I'm like you in having no appetite in the morning. That's been true of me for eons. My metabolism or something has always (or at least since my 20's) been slow enough that i just could never adapt to breakfast beyond coffee and toast or at most a soft-boiled egg. Anything more, literally anything more, and I just get loagie - logey? (sp?) -- the rest of the day. So it seemed to be not enough (plus being with coffee) to be a wise time to take the Effexor, not enough food in my stomach. So far it works to take it at night after dinner.

But i found it curious that you too have the wake-with-no-appetite syndrome, and i wonder how true that might be for others of us -- although probably just a coincidence...

thanks for your 'pats on the back' :)) ... I'm a long way from making a road trip like you did. While i haven't had anxiety about driving or making a road trip, at least in the sense of anxiety i usually think of, what i have had is an enormous lethargy, such that even an appt. across town in 40 min. of traffic feels just too daunting and i wind up not doing such things more often than not. Clear back at Christmas, i had planned to drive up to SF to spend days with a friend, first Christmas without mom and all, and a trip i always used to love to make up the coast, but i literally absolutely couldn't even fathom such a trip. Just too much energy -- whether it was anxiety too or not, i don't know.

This whole process of finally coming to terms with this having been indeed 'clinical - or major - depression' that i've been struggling with for possibly 15 years and maybe even in a way since childhood, since a horrible car accident when i was 6 essentially took my parents away from my daily life for nearly a year as they recovered, i know from therapy over the years that it changed me significantly and i think i became overnight a child dealing with abandonment and depression -- issues all too common for many kids for many reasons and, especially in those days, never addressed or even considered by doctors who checked me out at the time for injuries (i'd been in the back seat) and gave me a "clean bill of health' and i was farmed out to relatives while my parents were hospitalized and then with full-time nursing at home...

Things in adulthood made it become much more of an impact on me but i think in retrospect i'd spent most of my life just sweeping under the carpet... And then esp. in last 15 years, and i think with mom's loss, my last immediate family, the "center would not hold" anymore and i just sunk each month more into this thing i finally decided wasn't "just" grieving but also depression. And what i started all this to say was that i've only gradually come to realize just how much of this thing i'm generally calling depression really was anxiety. Learning to recognize it seems to be an important step--and to try to separate it from 'depression' cuz maybe it's more helpful to realize something is anxiety that one can address more one by one, more concretely, as part of the path out.

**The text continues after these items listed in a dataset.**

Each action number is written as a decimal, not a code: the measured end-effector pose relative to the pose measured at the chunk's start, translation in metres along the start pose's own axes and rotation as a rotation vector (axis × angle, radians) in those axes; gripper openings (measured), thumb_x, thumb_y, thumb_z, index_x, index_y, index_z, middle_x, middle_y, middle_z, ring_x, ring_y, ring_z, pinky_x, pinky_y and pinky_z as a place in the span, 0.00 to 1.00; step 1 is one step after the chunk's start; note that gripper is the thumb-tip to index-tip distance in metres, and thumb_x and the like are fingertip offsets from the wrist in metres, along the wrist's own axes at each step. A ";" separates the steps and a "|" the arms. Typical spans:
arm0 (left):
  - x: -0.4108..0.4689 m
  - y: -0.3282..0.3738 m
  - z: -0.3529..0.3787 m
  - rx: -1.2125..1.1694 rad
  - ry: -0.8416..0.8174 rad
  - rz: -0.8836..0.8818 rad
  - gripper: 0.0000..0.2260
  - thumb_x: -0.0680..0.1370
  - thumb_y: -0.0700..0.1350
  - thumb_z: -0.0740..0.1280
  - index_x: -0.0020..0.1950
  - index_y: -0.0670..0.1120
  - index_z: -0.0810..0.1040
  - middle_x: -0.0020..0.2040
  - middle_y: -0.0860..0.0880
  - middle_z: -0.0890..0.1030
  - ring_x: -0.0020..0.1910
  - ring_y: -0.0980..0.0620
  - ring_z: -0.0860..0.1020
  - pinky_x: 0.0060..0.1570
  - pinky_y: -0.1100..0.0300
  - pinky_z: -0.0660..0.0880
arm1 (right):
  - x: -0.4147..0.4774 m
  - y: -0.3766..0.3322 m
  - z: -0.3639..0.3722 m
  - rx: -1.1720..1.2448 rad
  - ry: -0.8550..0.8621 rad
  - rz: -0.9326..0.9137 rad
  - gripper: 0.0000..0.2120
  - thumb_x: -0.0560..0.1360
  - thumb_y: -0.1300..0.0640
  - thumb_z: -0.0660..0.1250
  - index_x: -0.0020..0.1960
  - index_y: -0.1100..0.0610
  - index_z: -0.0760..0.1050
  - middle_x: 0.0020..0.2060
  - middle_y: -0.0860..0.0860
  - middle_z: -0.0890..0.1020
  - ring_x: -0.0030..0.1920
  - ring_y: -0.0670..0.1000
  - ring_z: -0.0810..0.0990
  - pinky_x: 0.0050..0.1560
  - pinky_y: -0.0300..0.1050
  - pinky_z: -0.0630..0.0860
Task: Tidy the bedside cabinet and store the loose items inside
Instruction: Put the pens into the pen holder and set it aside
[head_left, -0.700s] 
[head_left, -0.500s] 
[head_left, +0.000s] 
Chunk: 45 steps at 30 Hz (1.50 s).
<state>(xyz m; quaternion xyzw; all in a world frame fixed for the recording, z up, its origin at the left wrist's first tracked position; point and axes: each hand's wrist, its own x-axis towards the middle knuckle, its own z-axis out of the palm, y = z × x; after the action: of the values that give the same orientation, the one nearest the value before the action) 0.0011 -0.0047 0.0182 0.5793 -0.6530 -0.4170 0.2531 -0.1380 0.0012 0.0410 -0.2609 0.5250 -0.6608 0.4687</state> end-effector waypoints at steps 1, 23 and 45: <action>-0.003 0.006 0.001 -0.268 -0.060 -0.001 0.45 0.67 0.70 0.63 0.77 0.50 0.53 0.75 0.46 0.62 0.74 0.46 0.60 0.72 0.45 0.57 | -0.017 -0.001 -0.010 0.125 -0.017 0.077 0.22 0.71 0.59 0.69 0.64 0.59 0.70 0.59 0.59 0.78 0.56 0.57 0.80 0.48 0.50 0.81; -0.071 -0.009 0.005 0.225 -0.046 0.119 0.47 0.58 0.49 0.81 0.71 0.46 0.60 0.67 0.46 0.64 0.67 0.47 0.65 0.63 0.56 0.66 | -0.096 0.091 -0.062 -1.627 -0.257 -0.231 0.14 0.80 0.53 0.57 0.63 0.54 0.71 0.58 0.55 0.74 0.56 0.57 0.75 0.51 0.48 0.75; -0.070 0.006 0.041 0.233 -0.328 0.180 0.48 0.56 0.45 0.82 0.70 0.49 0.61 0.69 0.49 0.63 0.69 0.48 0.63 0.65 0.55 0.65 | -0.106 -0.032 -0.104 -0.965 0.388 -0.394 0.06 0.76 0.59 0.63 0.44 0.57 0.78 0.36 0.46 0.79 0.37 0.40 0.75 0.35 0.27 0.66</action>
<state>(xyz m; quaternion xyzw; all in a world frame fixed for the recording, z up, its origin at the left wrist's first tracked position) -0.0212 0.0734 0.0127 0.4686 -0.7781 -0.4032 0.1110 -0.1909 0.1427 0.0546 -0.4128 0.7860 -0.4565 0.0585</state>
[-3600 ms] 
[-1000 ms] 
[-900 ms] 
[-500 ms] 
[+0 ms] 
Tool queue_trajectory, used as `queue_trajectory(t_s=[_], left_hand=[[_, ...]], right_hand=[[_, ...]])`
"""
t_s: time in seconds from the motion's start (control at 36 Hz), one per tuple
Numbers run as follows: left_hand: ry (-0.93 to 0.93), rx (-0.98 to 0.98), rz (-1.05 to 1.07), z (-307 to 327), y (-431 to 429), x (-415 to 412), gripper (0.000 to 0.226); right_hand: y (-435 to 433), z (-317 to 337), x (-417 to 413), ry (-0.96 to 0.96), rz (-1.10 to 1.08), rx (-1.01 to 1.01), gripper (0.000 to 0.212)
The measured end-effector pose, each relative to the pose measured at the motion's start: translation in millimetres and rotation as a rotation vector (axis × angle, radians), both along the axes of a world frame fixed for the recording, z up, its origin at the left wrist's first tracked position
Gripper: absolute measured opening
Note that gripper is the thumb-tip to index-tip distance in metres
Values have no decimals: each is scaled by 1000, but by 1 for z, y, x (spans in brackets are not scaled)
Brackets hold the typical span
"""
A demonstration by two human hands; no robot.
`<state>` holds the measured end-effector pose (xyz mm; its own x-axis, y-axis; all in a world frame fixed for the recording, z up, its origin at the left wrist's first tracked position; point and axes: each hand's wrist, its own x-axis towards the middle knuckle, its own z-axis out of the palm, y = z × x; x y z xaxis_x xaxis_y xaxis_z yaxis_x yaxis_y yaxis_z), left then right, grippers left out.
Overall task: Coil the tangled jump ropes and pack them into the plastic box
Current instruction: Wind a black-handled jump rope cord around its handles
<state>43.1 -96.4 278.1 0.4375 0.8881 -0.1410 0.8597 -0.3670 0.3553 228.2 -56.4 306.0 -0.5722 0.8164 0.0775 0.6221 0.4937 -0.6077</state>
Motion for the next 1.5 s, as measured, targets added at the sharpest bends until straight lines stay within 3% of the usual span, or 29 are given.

The first week on Effexor, the first positive sign i noticed was a sense of reduced anxiety, but then since then it's been mostly a feeling that the depression has lifted but there's still a battle with anxiety that gets triggered as well as what for me is the most overwhelming thing, absolute lack of energy.

anyway, i'm babbling, but with a spirit of reciprocating the warmth and sharing from your post and sending good vibes in return in your own 'patting on the back' paths :))

zinya

>
> Congratulations on doing some trimming on the deck. I'm so happy to hear that you are getting some work done. I know it takes alot to come up with the energy to do something like that. Just remember to pat yourself on the back when you do that. And here's my pat on the back to you. Pat...pat. You've been more productive than me today. The weather where you are sounds like the weather here where I am. I live in a small town near Fresno, CA. hot but a bit breezy.
> Wishing good things for you...and keep on writing.